[Task item]
Copy each line below holding "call".
------
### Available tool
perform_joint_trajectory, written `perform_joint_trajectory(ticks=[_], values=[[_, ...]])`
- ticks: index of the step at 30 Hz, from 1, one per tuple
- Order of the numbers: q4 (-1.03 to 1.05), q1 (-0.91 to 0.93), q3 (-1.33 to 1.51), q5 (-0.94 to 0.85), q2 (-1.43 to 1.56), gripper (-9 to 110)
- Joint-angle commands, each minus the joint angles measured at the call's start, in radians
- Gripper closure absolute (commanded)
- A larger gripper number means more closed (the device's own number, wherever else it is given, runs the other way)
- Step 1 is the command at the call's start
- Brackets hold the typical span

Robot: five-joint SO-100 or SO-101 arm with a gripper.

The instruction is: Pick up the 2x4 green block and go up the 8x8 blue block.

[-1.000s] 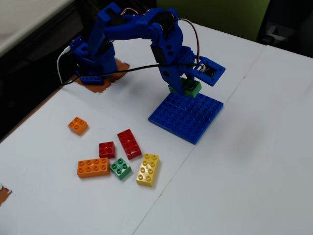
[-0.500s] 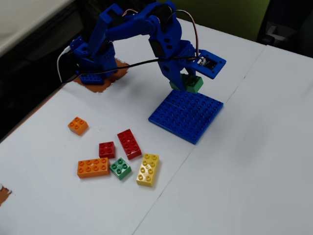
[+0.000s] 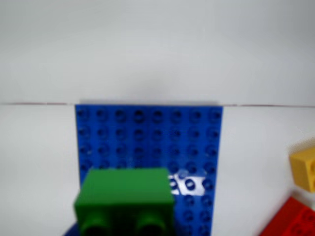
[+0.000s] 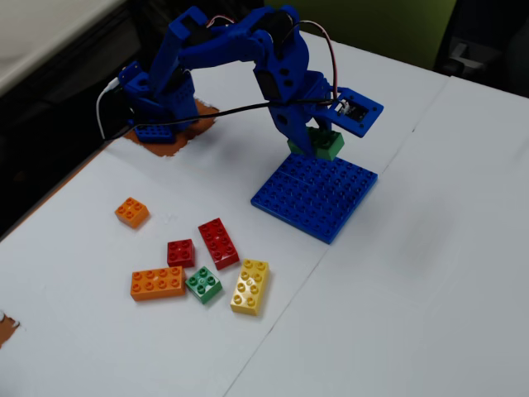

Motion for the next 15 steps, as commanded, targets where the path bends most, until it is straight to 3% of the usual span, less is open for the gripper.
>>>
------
[Task solution]
- Joint-angle commands, each minus the joint angles measured at the call's start, in radians
- Step 1 is the command at the call's start

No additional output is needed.